Where does the string "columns" appear in the records? Copy each line that holds it.

==== GIVEN DATA

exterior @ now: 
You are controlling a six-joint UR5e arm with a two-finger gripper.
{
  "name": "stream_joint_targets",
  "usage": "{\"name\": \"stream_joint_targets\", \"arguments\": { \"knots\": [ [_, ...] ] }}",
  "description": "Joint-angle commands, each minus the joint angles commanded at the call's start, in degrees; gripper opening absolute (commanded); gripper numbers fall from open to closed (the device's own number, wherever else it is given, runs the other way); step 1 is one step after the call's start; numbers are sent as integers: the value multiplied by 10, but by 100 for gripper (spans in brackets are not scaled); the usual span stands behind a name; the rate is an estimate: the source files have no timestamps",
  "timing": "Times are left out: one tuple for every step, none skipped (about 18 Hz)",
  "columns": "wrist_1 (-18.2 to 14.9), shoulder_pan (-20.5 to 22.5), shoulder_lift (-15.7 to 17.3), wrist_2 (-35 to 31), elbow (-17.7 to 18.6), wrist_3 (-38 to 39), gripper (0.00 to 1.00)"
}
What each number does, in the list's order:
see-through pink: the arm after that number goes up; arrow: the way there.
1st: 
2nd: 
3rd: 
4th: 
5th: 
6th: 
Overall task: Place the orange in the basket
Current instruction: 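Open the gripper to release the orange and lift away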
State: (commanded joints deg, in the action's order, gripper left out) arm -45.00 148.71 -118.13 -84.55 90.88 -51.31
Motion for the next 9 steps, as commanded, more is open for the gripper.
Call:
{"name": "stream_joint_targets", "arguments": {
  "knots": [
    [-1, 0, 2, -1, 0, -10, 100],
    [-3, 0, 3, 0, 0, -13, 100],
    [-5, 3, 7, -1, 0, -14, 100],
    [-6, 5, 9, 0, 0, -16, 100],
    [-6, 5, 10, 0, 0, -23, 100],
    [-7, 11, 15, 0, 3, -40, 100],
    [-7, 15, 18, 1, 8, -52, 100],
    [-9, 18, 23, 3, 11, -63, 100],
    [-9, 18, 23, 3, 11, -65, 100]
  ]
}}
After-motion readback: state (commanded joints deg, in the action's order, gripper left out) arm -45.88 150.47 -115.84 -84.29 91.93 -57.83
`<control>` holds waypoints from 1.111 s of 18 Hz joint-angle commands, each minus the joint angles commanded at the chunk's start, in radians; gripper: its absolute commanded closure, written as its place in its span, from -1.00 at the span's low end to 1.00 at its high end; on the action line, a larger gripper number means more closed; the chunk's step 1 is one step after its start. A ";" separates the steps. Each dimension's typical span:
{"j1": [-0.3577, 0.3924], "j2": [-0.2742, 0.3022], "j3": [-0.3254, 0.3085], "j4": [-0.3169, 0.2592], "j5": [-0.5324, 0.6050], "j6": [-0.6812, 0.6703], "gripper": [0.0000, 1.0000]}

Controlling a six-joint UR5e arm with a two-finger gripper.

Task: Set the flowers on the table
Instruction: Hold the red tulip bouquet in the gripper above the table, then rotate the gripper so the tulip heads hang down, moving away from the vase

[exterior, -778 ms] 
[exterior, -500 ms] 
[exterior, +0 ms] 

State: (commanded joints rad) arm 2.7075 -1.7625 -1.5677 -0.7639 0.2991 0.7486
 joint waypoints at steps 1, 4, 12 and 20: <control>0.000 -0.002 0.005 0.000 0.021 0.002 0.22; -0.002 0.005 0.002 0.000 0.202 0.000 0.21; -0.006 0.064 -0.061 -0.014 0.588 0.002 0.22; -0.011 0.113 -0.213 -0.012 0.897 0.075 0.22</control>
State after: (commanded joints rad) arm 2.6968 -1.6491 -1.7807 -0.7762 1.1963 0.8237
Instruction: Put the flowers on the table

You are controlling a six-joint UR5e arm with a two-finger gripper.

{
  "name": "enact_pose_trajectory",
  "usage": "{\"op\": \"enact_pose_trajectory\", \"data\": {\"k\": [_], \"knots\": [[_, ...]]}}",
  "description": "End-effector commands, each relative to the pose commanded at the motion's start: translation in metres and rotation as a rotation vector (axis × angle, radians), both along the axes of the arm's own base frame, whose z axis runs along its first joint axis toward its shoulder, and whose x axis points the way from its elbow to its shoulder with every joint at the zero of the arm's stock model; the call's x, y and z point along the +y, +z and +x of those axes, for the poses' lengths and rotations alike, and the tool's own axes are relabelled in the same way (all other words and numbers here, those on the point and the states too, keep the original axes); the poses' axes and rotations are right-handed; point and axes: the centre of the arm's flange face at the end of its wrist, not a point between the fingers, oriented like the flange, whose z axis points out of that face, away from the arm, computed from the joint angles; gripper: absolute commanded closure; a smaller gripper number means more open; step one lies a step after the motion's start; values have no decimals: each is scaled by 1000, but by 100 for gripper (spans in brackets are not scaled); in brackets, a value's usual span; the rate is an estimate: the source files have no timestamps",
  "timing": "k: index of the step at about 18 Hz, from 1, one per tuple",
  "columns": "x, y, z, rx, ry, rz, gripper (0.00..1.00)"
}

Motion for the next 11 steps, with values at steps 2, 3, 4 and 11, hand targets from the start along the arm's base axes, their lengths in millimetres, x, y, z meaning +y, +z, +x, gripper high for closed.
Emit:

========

▶ _ANSWER_:
  "columns": "wrist_1 (-18.2 to 14.9), shoulder_pan (-20.5 to 22.5), shoulder_lift (-15.7 to 17.3), wrist_2 (-35 to 31), elbow (-17.7 to 18.6), wrist_3 (-38 to 39), gripper (0.00 to 1.00)"
  "columns": "x, y, z, rx, ry, rz, gripper (0.00..1.00)"

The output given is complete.